Exercise description -
Each and every line of the data must appear exactly as given.
++++ Material provided
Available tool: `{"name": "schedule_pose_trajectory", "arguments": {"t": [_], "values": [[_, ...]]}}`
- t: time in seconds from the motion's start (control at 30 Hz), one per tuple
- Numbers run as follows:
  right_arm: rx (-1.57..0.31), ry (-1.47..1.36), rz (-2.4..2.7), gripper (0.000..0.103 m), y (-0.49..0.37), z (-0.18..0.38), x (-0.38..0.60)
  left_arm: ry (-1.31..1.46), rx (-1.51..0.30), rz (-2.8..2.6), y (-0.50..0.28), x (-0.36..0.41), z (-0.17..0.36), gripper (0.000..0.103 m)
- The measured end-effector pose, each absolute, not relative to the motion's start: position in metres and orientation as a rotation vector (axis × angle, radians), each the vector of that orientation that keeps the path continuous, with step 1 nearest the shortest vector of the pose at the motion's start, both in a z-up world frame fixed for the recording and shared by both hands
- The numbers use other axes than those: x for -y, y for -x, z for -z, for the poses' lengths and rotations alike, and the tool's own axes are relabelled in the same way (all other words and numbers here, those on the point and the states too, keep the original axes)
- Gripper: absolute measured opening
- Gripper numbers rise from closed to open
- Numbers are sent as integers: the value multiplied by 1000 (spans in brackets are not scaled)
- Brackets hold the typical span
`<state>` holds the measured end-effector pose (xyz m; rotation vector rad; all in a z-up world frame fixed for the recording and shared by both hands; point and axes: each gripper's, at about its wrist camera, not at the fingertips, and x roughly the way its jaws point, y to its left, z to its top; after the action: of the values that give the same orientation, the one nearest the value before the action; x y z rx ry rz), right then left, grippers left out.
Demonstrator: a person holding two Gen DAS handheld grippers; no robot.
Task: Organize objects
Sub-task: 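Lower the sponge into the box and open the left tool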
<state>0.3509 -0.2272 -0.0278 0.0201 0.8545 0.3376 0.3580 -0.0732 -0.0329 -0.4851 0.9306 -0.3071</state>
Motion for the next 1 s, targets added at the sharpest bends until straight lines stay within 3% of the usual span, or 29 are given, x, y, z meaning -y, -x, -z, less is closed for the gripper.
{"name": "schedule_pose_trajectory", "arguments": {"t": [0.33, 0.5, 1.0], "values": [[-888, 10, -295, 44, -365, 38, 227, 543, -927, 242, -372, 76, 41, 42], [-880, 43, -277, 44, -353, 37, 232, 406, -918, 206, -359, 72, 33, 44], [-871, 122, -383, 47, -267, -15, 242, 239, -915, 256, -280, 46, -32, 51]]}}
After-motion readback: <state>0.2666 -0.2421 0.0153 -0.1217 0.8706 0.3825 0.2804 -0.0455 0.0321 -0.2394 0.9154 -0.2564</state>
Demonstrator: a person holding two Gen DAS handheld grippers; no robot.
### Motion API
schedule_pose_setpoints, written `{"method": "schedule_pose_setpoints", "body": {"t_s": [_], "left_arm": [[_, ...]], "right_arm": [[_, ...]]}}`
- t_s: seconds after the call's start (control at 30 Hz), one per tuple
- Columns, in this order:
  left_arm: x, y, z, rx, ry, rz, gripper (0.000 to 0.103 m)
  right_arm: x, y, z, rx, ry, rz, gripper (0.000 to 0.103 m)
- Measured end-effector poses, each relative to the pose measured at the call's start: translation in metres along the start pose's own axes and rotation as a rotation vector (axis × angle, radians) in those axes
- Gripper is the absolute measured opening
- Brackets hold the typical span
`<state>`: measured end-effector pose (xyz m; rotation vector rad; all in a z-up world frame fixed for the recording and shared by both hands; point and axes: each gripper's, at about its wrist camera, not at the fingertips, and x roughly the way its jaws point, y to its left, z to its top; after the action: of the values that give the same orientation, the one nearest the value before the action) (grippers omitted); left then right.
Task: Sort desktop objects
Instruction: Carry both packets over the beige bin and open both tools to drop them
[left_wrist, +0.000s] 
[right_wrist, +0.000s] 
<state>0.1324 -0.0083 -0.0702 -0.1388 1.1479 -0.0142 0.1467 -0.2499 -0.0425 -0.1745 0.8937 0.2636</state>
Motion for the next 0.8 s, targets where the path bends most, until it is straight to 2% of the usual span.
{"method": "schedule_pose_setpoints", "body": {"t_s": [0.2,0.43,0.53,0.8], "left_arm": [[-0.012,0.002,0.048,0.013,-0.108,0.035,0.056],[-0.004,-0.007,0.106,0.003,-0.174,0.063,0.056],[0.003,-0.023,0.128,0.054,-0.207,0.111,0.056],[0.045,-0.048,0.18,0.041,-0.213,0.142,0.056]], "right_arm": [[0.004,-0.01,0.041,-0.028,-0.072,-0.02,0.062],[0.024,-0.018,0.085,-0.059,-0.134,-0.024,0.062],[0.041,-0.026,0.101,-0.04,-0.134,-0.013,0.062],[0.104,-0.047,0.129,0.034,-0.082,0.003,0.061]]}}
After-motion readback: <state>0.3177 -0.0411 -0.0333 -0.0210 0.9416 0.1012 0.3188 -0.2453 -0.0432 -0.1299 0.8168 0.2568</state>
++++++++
Reply to the exercise -
Available tool: `{"name": "schedule_pose_trajectory", "arguments": {"t": [_], "values": [[_, ...]]}}`
- t: time in seconds from the motion's start (control at 30 Hz), one per tuple
- Numbers run as follows:
  right_arm: rx (-1.57..0.31), ry (-1.47..1.36), rz (-2.4..2.7), gripper (0.000..0.103 m), y (-0.49..0.37), z (-0.18..0.38), x (-0.38..0.60)
  left_arm: ry (-1.31..1.46), rx (-1.51..0.30), rz (-2.8..2.6), y (-0.50..0.28), x (-0.36..0.41), z (-0.17..0.36), gripper (0.000..0.103 m)
- The measured end-effector pose, each absolute, not relative to the motion's start: position in metres and orientation as a rotation vector (axis × angle, radians), each the vector of that orientation that keeps the path continuous, with step 1 nearest the shortest vector of the pose at the motion's start, both in a z-up world frame fixed for the recording and shared by both hands
- The numbers use other axes than those: x for -y, y for -x, z for -z, for the poses' lengths and rotations alike, and the tool's own axes are relabelled in the same way (all other words and numbers here, those on the point and the states too, keep the original axes)
- Gripper: absolute measured opening
- Gripper numbers rise from closed to open
- Numbers are sent as integers: the value multiplied by 1000 (spans in brackets are not scaled)
- Brackets hold the typical span
`<state>` holds the measured end-effector pose (xyz m; rotation vector rad; all in a z-up world frame fixed for the recording and shared by both hands; point and axes: each gripper's, at about its wrist camera, not at the fingertips, and x roughly the way its jaws point, y to its left, z to its top; after the action: of the values that give the same orientation, the one nearest the value before the action; x y z rx ry rz), right then left, grippers left out.
Demonstrator: a person holding two Gen DAS handheld grippers; no robot.
Task: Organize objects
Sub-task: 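Lower the sponge into the box and open the left tool
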<state>0.3509 -0.2272 -0.0278 0.0201 0.8545 0.3376 0.3580 -0.0732 -0.0329 -0.4851 0.9306 -0.3071</state>
Motion for the next 1 s, targets added at the sharpest bends until straight lines stay within 3% of the usual span, or 29 are given, x, y, z meaning -y, -x, -z, less is closed for the gripper.
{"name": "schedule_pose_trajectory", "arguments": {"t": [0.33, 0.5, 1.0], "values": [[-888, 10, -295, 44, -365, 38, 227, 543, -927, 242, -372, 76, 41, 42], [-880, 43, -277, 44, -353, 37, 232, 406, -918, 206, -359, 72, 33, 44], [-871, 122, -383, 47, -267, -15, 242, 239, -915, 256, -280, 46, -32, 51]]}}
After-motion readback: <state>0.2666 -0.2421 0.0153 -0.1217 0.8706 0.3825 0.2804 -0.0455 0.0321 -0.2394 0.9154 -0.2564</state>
Demonstrator: a person holding two Gen DAS handheld grippers; no robot.
### Motion API
schedule_pose_setpoints, written `{"method": "schedule_pose_setpoints", "body": {"t_s": [_], "left_arm": [[_, ...]], "right_arm": [[_, ...]]}}`
- t_s: seconds after the call's start (control at 30 Hz), one per tuple
- Columns, in this order:
  left_arm: x, y, z, rx, ry, rz, gripper (0.000 to 0.103 m)
  right_arm: x, y, z, rx, ry, rz, gripper (0.000 to 0.103 m)
- Measured end-effector poses, each relative to the pose measured at the call's start: translation in metres along the start pose's own axes and rotation as a rotation vector (axis × angle, radians) in those axes
- Gripper is the absolute measured opening
- Brackets hold the typical span
`<state>`: measured end-effector pose (xyz m; rotation vector rad; all in a z-up world frame fixed for the recording and shared by both hands; point and axes: each gripper's, at about its wrist camera, not at the fingertips, and x roughly the way its jaws point, y to its left, z to its top; after the action: of the values that give the same orientation, the one nearest the value before the action) (grippers omitted); left then right.
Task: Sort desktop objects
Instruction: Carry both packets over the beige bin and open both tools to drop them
[left_wrist, +0.000s] 
[right_wrist, +0.000s] 
<state>0.1324 -0.0083 -0.0702 -0.1388 1.1479 -0.0142 0.1467 -0.2499 -0.0425 -0.1745 0.8937 0.2636</state>
Motion for the next 0.8 s, targets where the path bends most, until it is straight to 2% of the usual span.
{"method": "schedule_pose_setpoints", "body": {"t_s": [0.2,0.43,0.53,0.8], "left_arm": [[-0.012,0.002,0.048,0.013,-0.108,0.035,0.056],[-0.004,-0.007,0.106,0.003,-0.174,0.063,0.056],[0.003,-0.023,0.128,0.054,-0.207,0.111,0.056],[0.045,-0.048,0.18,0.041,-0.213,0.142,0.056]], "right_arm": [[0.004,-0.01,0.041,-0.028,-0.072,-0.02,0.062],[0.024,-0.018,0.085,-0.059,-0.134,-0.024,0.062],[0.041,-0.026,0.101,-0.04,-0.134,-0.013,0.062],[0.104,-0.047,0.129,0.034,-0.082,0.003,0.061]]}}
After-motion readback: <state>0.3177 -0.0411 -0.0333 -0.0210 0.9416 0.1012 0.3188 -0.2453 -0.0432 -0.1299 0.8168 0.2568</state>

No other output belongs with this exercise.